Forked and adapted from the Google style guide. Many references to Google are deliberately left in to minimize merge conflicts.
Where Drake-specific rules contradict previous Google conventions, the text is retained for reference but otherwise marked with a strikethrough. The style is intentionally difficult to read in the normal course of perusal. Copying-and-pasting, or even simply highlighting the text, will facilitate reading if necessary. Rules specific to Drake are highlighted like this for clarity and easier maintainability.
A large number of sections are intentionally hidden, as they do not apply to Drake development.
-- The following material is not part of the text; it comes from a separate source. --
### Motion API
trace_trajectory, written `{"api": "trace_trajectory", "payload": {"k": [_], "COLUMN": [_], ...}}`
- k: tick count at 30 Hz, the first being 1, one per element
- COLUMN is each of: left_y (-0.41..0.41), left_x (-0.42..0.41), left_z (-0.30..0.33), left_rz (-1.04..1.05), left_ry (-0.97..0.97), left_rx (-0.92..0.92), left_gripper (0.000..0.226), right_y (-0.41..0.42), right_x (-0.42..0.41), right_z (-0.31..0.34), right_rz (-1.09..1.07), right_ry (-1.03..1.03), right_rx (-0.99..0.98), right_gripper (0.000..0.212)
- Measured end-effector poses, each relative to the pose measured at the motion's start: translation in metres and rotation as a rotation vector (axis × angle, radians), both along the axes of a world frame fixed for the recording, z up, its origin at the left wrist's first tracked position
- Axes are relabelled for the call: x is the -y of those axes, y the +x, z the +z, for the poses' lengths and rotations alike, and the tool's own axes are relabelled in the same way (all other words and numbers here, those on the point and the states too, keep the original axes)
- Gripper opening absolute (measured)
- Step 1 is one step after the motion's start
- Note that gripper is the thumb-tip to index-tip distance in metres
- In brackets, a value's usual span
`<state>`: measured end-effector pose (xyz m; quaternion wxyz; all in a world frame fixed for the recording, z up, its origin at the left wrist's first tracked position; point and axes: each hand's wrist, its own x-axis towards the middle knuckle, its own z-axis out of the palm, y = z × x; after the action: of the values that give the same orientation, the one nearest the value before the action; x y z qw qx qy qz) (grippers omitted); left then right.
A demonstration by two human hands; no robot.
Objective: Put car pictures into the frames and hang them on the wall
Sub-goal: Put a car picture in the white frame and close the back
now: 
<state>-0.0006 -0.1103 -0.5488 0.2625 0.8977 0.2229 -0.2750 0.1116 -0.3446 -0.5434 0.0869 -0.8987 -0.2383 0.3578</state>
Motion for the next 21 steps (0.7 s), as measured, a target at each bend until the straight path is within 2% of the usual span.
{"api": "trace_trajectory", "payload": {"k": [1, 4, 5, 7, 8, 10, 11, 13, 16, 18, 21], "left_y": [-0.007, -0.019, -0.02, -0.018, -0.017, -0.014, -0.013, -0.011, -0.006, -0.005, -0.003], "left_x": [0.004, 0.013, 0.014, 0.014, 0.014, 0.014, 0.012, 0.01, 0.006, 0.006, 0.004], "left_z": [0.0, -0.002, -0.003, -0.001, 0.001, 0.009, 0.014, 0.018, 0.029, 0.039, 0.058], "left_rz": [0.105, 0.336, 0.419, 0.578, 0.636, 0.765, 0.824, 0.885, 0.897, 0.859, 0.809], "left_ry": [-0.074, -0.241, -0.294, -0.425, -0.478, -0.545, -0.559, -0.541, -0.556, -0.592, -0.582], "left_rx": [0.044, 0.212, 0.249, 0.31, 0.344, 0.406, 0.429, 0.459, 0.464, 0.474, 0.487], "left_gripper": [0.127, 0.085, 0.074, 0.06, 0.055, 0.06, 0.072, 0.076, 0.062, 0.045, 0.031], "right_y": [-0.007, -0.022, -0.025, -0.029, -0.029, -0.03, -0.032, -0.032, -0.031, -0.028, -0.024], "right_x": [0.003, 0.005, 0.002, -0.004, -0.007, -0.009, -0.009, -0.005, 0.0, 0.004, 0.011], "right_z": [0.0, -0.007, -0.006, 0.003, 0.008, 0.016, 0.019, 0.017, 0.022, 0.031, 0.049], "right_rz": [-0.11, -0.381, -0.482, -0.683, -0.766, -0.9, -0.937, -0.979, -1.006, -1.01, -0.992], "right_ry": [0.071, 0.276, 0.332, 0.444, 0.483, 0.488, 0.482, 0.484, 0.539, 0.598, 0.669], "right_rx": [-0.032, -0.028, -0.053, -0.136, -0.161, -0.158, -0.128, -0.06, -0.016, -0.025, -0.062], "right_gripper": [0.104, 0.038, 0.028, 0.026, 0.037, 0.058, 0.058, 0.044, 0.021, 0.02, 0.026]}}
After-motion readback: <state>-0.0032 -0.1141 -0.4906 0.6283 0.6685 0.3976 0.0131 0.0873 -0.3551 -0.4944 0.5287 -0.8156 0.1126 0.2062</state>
For all other aspects of code style, please see Drake's Code Style Guide documentation page.
Be sure to use the right style for module, function, method docstrings and inline comments.
In general, the semantic rules outlined below should be enforced by reviewers.
However, the formatting (e.g. indentations, lines, etc.) will be enforced by
automated lint tooling (e.g. pycodestyle
), and should not be remarked upon by
reviewers.
Python uses docstrings to document code. A docstring is a string that is the
first statement in a package, module, class or function. These strings can be
extracted automatically through the __doc__
member of the object and are used
by pydoc
.
(Try running pydoc
on your module to see how it looks.) Always use the
three-double-quote """
format for docstrings (per
PEP 257).
A docstring should be organized
as a summary line (one physical line not exceeding 80 characters) terminated by
a period, question mark, or exclamation point. When writing more (encouraged),
this must be followed by a blank line, followed by the rest of the docstring
starting at the same cursor position as the first quote of the first line.
Docstrings should conform to PEP 257 with one exception: summary lines are not
required (but are acceptable).
There
are more formatting guidelines for docstrings below.
pydrake
documentation uses Sphinx to generate documentation
(see Drake’s Documentation Generation Instructions),
and uses the Sphinx Napoleon plugin to process Google-style docstrings.
This guide itself does not have comprehensive documentation on all directives
available, but the Sphinx Napoleon documentation does:
sphinx.ext.napoleon
docs
Every file should contain license boilerplate. Choose the appropriate boilerplate for the license used by the project (for example, Apache 2.0, BSD, LGPL, GPL).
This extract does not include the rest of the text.